KR940011668A - Anodizing Device and Anodizing Method - Google Patents

Abstract

SUMMARY OF THE INVENTION The present invention provides a anodizing device in which a member such as an electrolyte tank is small and simplified, and can efficiently anodize an engine and lower the cost of anodizing per substrate. An electrolytic solution tank 21 is disposed in which the formed substrate 1 and the cathode 23 are opposed to each other in the electrolyte 22, and an anodizing chamber for anodizing and a part of the conductive film 2 are disposed. The pretreatment chamber which arrange | positions the pretreatment means which bakes the photomask adhering to this, and the post-treatment chamber which arrange | positioned the post-treatment means which wash and dry anodized board | substrate 1 are arranged continuously. Substrate conveying means is provided for continuously conveying the substrates 1 one by one from the pretreatment chamber to the post treatment chamber via the anodization chamber. An anode oxidation method which is performed by means of the anodic oxidation treatment described above, the density of current flowing through the Al-based alloy film (2) as the conductive film 2 3.0mAl / cm ² or more current values to the extent that less than 15.0cm ² While maintaining the constant, the image voltage is raised until the level at which the oxide film 2a of the film thickness at which the voltage value is set is reached.

Description

Anodizing Device and Anodizing Method

As this is a public information case, the full text was not included.
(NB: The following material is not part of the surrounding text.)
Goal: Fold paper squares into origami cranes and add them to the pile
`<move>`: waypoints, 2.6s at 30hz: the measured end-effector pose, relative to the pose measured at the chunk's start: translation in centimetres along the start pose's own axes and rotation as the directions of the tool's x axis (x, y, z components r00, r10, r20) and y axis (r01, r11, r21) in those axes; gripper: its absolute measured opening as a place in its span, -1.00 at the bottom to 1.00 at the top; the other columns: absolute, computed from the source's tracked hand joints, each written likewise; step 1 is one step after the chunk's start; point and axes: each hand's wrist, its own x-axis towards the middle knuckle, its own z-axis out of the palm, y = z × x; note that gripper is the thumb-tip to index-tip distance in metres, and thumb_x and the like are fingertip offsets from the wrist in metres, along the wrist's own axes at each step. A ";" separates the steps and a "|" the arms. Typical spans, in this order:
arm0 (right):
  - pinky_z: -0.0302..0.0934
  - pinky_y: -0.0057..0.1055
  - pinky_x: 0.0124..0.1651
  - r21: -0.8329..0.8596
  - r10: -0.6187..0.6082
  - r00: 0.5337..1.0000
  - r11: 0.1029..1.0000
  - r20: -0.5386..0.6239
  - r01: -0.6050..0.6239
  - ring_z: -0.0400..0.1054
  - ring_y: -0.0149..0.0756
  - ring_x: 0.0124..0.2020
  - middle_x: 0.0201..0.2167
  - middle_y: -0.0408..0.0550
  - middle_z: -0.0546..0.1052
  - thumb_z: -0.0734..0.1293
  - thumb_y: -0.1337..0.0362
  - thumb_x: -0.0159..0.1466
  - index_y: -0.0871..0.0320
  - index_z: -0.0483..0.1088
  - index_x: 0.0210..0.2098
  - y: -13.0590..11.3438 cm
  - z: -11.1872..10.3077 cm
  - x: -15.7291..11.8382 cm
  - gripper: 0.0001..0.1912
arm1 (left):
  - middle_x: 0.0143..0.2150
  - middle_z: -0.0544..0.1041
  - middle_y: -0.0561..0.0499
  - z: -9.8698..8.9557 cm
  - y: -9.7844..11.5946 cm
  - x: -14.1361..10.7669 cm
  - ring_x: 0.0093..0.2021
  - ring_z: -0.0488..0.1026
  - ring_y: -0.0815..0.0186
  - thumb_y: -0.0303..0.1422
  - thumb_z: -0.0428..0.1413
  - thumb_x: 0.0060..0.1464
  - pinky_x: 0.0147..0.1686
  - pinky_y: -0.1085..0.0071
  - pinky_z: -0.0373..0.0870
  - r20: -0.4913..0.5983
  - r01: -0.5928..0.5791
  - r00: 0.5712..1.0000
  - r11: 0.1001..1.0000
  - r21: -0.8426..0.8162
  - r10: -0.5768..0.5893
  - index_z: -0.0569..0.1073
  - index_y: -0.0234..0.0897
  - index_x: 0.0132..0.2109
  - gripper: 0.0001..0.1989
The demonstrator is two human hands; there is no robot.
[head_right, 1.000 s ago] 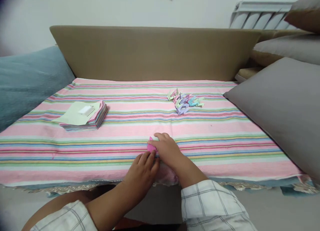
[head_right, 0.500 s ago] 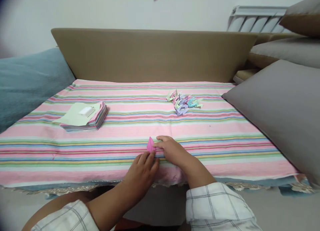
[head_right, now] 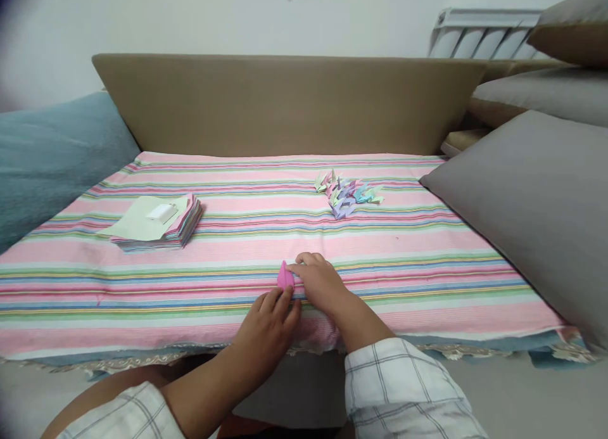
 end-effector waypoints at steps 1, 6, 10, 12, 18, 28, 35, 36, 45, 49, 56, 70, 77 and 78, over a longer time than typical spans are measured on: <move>0.10 -0.32 0.00 -0.002 0.012 1.000 1.000 0.002 -0.012 0.17 -0.23 -0.04 -0.04 -0.02 0.36 0.20 0.55 0.12 -0.03 0.38 0.03 -0.1 0.0 0.0 -0.45 | 0.14 0.32 -0.30 0.0 0.0 0.0 0.03 0.30 0.01 -0.35 -0.02 0.14 -0.09 0.11 0.27 0.002 0.000 1.000 1.000 0.002 0.000 0.34 -0.37 0.06 -0.64; 0.09 -0.34 0.02 0.010 0.055 0.998 0.998 -0.009 -0.055 0.17 -0.24 -0.04 -0.03 0.00 0.37 0.18 0.52 0.15 0.05 0.34 0.07 -0.5 -0.3 0.2 -0.47 | 0.14 0.32 -0.29 0.1 0.0 0.0 0.03 0.31 0.02 -0.35 -0.02 0.15 -0.08 0.10 0.27 0.007 -0.001 1.000 1.000 -0.008 0.001 0.34 -0.37 0.07 -0.64; 0.08 -0.35 0.03 0.013 0.105 0.994 0.994 -0.020 -0.105 0.23 -0.26 -0.09 -0.15 0.05 0.44 0.13 0.44 0.23 0.19 0.44 -0.05 -1.3 -1.0 0.1 -0.63 | 0.14 0.32 -0.30 0.0 -0.1 0.0 0.04 0.30 0.02 -0.35 0.00 0.13 -0.07 0.10 0.28 0.006 0.004 1.000 0.999 -0.039 -0.004 0.33 -0.39 0.07 -0.63; 0.09 -0.35 0.01 0.003 0.103 0.995 0.995 -0.009 -0.103 0.26 -0.26 -0.14 -0.24 0.03 0.46 0.14 0.39 0.24 0.18 0.49 -0.15 -1.8 -1.3 0.1 -0.67 | 0.12 0.33 -0.29 -0.1 -0.3 0.1 0.02 0.31 0.04 -0.36 0.01 0.12 -0.09 0.12 0.30 0.015 0.010 1.000 0.997 -0.082 -0.009 0.36 -0.38 0.03 -0.66; 0.10 -0.33 0.03 0.134 0.155 0.988 0.980 -0.028 -0.150 0.27 -0.25 -0.10 -0.22 0.01 0.47 0.18 0.41 0.18 0.16 0.49 -0.18 -2.2 -1.2 -0.2 -0.70 | -0.12 0.48 -0.12 -1.0 -2.1 0.8 -0.12 0.38 0.17 -0.42 0.01 0.08 -0.11 0.21 0.34 0.038 0.079 0.997 0.935 -0.345 -0.070 0.44 -0.31 -0.21 -0.85; 0.22 -0.35 -0.10 0.558 0.089 0.996 0.826 0.010 -0.079 0.39 -0.29 -0.17 -0.19 -0.10 0.54 0.15 0.39 0.24 0.05 0.42 -0.07 -3.3 -1.4 -1.2 -0.67 | -0.37 0.47 0.05 -0.9 -4.1 1.5 -0.35 0.40 0.33 -0.31 0.01 0.06 -0.32 0.41 0.28 0.182 0.388 0.825 0.302 -0.871 -0.536 0.38 -0.25 -0.29 -0.88; 0.20 -0.32 -0.09 0.461 0.015 0.988 0.885 -0.153 0.058 0.32 -0.29 -0.20 -0.29 -0.05 0.48 0.20 0.42 0.21 0.08 0.46 -0.12 -4.1 -0.7 -1.0 -0.69 | -0.55 0.25 0.23 0.1 -4.8 2.0 -0.54 0.22 0.49 -0.22 0.16 -0.08 -0.49 0.54 0.15 0.268 0.206 0.752 -0.172 -0.963 -0.602 0.18 -0.24 -0.38 -0.69; 0.20 -0.31 -0.08 0.465 0.017 0.986 0.883 -0.169 0.065 0.31 -0.29 -0.21 -0.31 -0.04 0.46 0.20 0.42 0.21 0.08 0.47 -0.14 -4.1 -0.7 -1.0 -0.70 | -0.56 0.23 0.24 0.2 -4.8 2.0 -0.56 0.19 0.50 -0.23 0.17 -0.09 -0.50 0.55 0.13 0.275 0.195 0.749 -0.196 -0.961 -0.603 0.17 -0.25 -0.39 -0.69; 0.31 -0.33 -0.20 0.853 0.330 0.942 0.506 -0.055 -0.127 0.35 -0.34 -0.28 -0.19 -0.04 0.40 0.25 0.25 0.15 0.12 0.29 -0.16 -4.1 0.0 -0.8 -0.75 | -0.57 0.18 0.26 -0.1 -4.9 2.1 -0.59 0.12 0.53 -0.29 0.15 -0.13 -0.53 0.56 0.07 0.357 0.225 0.766 -0.296 -0.928 -0.535 0.16 -0.24 -0.38 -0.72; 0.29 -0.44 -0.39 0.943 0.378 0.924 0.280 0.065 -0.181 0.32 -0.43 -0.43 -0.30 -0.14 0.38 0.32 0.22 0.05 0.11 0.18 -0.22 -3.7 0.2 -0.6 -0.67 | -0.55 0.22 0.23 0.1 -4.9 2.1 -0.57 0.20 0.50 -0.31 0.15 -0.13 -0.50 0.54 0.14 0.353 0.258 0.790 -0.250 -0.933 -0.501 0.17 -0.24 -0.37 -0.73; 0.22 -0.46 -0.48 0.845 0.382 0.923 0.478 0.045 -0.239 0.25 -0.48 -0.57 -0.45 -0.24 0.35 0.31 0.26 0.03 0.12 0.20 -0.29 -3.2 0.0 -0.8 -0.74 | -0.40 0.40 0.03 -1.2 -5.0 1.2 -0.34 0.34 0.30 -0.36 0.00 0.05 -0.32 0.36 0.27 0.025 0.347 0.886 0.626 -0.699 -0.463 0.33 -0.26 -0.33 -0.93; 0.20 -0.43 -0.34 0.500 0.332 0.940 0.829 -0.080 -0.250 0.33 -0.35 -0.40 -0.42 -0.15 0.48 0.25 0.34 0.09 0.13 0.34 -0.37 -3.1 -0.6 -0.7 -0.91 | -0.09 0.42 -0.18 0.1 -1.9 0.2 -0.05 0.34 0.15 -0.50 -0.02 0.10 -0.03 0.15 0.31 -0.162 -0.064 0.987 0.969 -0.239 0.026 0.38 -0.34 -0.08 -0.78; 0.20 -0.35 -0.16 0.342 0.149 0.982 0.934 -0.117 -0.101 0.31 -0.29 -0.22 -0.30 -0.04 0.42 0.22 0.42 0.15 0.13 0.49 -0.33 -2.8 -1.0 -1.2 -0.78 | -0.05 0.39 -0.18 -0.3 -1.2 0.0 -0.01 0.31 0.12 -0.50 0.03 0.04 0.00 0.16 0.28 -0.029 -0.018 1.000 0.974 -0.225 0.012 0.34 -0.35 -0.02 -0.70; 0.20 -0.35 -0.14 0.329 0.129 0.985 0.940 -0.112 -0.085 0.30 -0.29 -0.21 -0.29 -0.03 0.42 0.21 0.42 0.16 0.12 0.50 -0.30 -2.7 -0.9 -1.3 -0.75 | -0.05 0.39 -0.18 -0.3 -1.1 0.0 -0.01 0.31 0.11 -0.50 0.03 0.05 -0.01 0.16 0.28 -0.019 -0.017 1.000 0.975 -0.223 0.013 0.34 -0.34 -0.03 -0.70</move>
5 is an overall configuration diagram showing an anodization apparatus as an embodiment of the present invention.

6 is an explanatory diagram showing the configuration and operation of pretreatment means in the anodization apparatus.

7 is a perspective view showing an anodizing means in the anodizing apparatus.

8 is an explanatory diagram showing a substrate loading operation into an electrolyte tank in the anodization apparatus.

Claims (17)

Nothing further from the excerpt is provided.